:: Directions for this task ::
For each line below, check for "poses"; give only the total of lines where it occurs.

:: Source data ::
-*-*-

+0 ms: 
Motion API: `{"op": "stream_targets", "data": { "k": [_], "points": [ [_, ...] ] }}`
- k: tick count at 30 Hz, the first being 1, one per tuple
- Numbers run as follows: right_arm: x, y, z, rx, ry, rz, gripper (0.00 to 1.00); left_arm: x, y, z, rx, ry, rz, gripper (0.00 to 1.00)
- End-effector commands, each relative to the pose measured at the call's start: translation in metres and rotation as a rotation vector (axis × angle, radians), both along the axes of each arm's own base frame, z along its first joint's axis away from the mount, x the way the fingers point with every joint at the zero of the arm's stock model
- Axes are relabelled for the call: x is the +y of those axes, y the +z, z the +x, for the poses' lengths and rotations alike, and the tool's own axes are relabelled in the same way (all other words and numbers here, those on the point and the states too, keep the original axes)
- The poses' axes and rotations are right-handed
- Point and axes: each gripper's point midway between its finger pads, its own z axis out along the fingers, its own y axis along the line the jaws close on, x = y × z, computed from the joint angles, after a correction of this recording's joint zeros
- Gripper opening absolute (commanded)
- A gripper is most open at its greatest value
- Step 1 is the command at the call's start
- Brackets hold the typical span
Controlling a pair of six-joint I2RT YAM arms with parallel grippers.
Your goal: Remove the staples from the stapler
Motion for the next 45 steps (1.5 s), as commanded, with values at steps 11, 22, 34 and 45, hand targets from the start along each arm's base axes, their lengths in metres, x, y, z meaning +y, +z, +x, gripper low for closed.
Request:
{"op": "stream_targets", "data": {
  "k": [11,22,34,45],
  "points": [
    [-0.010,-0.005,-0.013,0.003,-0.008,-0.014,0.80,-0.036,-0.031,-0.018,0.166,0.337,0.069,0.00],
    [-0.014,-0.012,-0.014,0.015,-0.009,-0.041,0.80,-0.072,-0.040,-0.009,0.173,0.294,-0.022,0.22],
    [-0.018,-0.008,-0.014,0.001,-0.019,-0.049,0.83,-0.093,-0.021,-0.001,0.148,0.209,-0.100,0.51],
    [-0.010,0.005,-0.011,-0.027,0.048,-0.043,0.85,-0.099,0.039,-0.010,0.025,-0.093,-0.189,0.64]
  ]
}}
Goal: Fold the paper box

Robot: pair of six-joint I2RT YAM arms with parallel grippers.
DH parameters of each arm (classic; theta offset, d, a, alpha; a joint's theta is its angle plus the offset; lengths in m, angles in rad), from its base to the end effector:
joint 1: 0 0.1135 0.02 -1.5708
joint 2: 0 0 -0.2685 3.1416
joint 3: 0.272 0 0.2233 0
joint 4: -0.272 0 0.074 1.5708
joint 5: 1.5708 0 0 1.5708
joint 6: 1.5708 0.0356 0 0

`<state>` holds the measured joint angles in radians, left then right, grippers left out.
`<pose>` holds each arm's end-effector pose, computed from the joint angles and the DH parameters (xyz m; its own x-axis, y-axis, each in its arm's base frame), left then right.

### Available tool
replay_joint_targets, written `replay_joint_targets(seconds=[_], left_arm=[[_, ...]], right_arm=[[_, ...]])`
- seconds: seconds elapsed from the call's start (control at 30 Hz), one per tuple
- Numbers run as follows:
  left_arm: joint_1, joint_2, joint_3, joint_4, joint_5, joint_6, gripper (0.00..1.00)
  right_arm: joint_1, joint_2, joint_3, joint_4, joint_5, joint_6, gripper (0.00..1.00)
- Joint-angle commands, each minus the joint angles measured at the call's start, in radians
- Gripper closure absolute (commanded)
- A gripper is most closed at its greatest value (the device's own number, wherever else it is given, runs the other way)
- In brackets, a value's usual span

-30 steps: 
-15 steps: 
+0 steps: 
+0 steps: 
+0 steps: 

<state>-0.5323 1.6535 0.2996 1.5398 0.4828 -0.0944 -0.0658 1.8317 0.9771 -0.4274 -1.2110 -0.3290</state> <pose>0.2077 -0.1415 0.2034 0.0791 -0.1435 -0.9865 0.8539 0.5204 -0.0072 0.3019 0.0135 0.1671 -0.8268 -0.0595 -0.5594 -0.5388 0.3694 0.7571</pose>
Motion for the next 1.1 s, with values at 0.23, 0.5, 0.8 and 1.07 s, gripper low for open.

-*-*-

:: Finished task ::
2